(Items from a data source)
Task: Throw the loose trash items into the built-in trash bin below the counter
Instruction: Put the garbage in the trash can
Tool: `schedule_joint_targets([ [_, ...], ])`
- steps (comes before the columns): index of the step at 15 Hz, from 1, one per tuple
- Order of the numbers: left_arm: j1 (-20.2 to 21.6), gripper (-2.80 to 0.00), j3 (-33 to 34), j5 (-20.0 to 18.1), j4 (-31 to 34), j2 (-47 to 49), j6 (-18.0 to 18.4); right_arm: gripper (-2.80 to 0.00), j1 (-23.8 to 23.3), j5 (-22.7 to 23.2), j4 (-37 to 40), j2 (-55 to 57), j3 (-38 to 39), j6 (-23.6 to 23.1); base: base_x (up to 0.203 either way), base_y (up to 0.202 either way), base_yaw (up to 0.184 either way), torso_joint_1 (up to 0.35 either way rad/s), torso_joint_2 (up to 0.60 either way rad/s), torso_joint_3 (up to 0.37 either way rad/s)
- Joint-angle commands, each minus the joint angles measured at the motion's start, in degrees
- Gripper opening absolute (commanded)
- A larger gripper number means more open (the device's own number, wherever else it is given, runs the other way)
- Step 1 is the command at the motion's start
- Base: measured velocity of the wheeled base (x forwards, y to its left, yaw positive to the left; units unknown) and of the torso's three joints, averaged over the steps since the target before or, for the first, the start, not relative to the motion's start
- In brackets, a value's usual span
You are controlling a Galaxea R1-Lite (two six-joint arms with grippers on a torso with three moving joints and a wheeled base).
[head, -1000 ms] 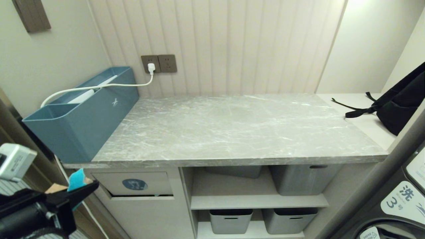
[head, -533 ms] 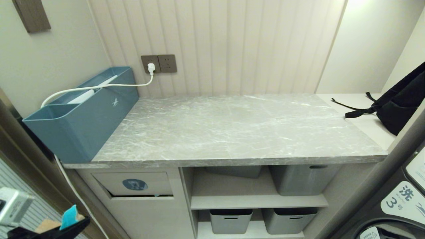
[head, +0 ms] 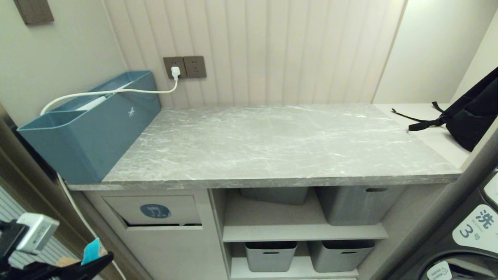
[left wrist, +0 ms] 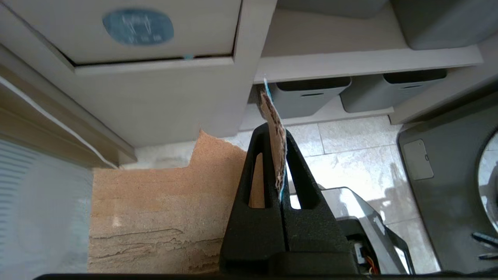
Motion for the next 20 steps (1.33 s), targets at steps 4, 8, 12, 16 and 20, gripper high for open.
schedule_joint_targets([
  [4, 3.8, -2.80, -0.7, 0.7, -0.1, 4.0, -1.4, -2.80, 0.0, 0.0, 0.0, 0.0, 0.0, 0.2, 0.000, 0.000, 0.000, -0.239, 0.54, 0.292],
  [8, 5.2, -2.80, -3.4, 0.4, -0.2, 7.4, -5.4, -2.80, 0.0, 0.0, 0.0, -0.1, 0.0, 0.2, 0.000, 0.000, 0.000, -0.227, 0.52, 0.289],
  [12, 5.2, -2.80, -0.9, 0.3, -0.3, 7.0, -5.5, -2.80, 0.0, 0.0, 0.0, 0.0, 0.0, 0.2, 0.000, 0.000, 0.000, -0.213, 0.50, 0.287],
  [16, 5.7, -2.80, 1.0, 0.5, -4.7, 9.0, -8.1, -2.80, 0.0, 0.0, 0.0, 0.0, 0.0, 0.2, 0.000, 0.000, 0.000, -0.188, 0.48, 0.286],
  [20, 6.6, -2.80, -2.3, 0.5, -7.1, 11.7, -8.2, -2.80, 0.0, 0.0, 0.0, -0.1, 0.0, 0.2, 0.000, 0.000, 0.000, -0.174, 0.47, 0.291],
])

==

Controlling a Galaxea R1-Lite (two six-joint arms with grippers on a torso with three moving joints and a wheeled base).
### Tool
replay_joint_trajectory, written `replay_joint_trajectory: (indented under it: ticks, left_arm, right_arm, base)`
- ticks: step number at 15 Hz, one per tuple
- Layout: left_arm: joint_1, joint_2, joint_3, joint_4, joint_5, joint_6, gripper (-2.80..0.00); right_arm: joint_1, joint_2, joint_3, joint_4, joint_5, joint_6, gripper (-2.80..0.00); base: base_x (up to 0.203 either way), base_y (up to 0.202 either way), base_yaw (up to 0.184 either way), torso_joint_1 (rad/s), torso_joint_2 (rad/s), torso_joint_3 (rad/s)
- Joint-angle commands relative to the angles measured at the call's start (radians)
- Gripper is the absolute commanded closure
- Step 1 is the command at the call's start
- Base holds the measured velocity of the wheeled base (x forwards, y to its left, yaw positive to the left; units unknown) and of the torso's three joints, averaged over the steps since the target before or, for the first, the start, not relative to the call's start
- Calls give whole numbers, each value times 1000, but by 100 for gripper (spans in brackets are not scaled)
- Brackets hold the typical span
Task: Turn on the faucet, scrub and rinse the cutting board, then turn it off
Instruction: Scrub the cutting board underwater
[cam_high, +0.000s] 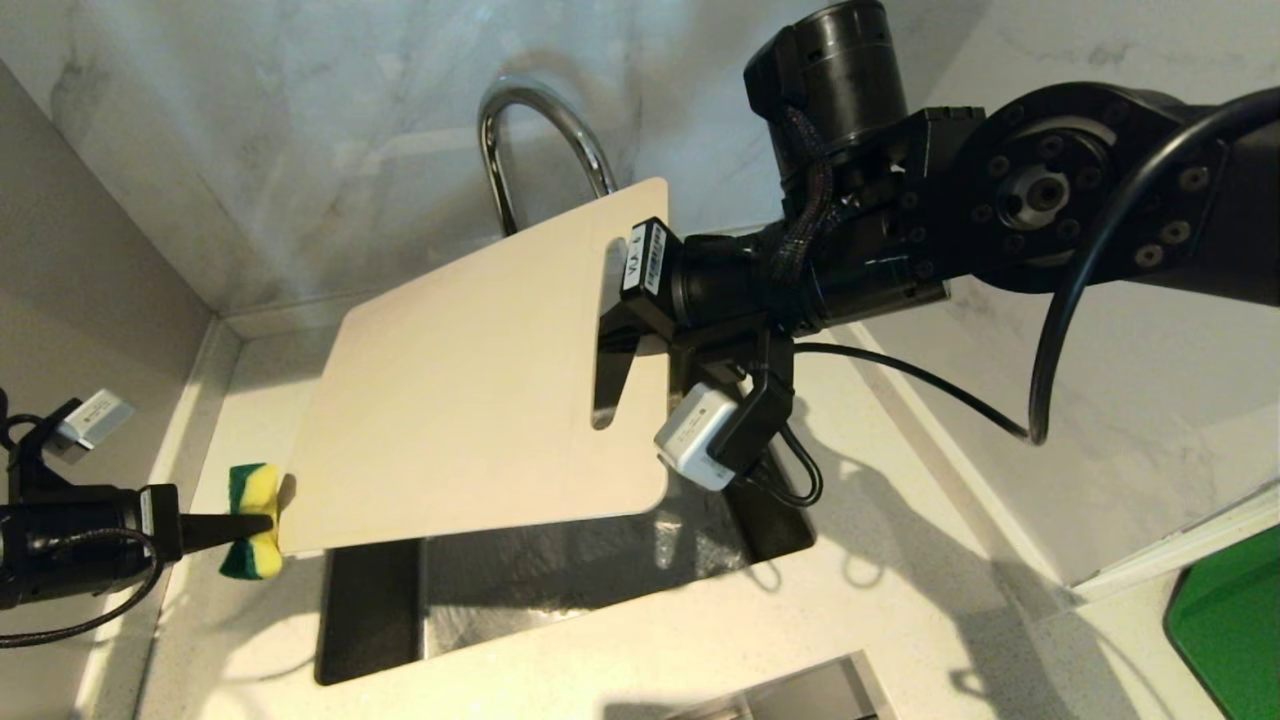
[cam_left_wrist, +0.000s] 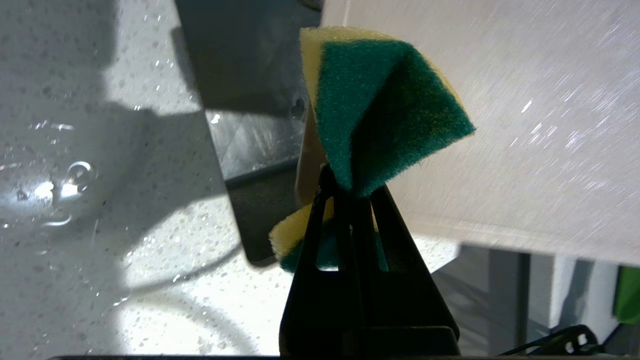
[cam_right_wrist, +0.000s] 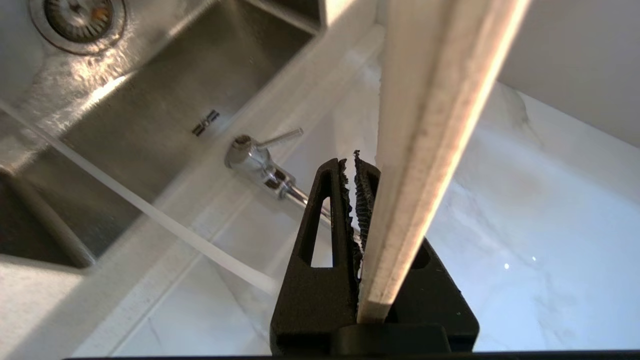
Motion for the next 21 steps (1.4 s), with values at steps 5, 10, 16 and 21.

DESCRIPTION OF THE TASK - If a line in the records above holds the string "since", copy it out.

RESPONSE FOR THIS EXERCISE -
- Base: measured velocity of the wheeled base (x forwards, y to its left, yaw positive to the left; units unknown) and of the torso's three joints, averaged over the steps since the target before or, for the first, the start, not relative to the motion's start
- Base holds the measured velocity of the wheeled base (x forwards, y to its left, yaw positive to the left; units unknown) and of the torso's three joints, averaged over the steps since the target before or, for the first, the start, not relative to the call's start

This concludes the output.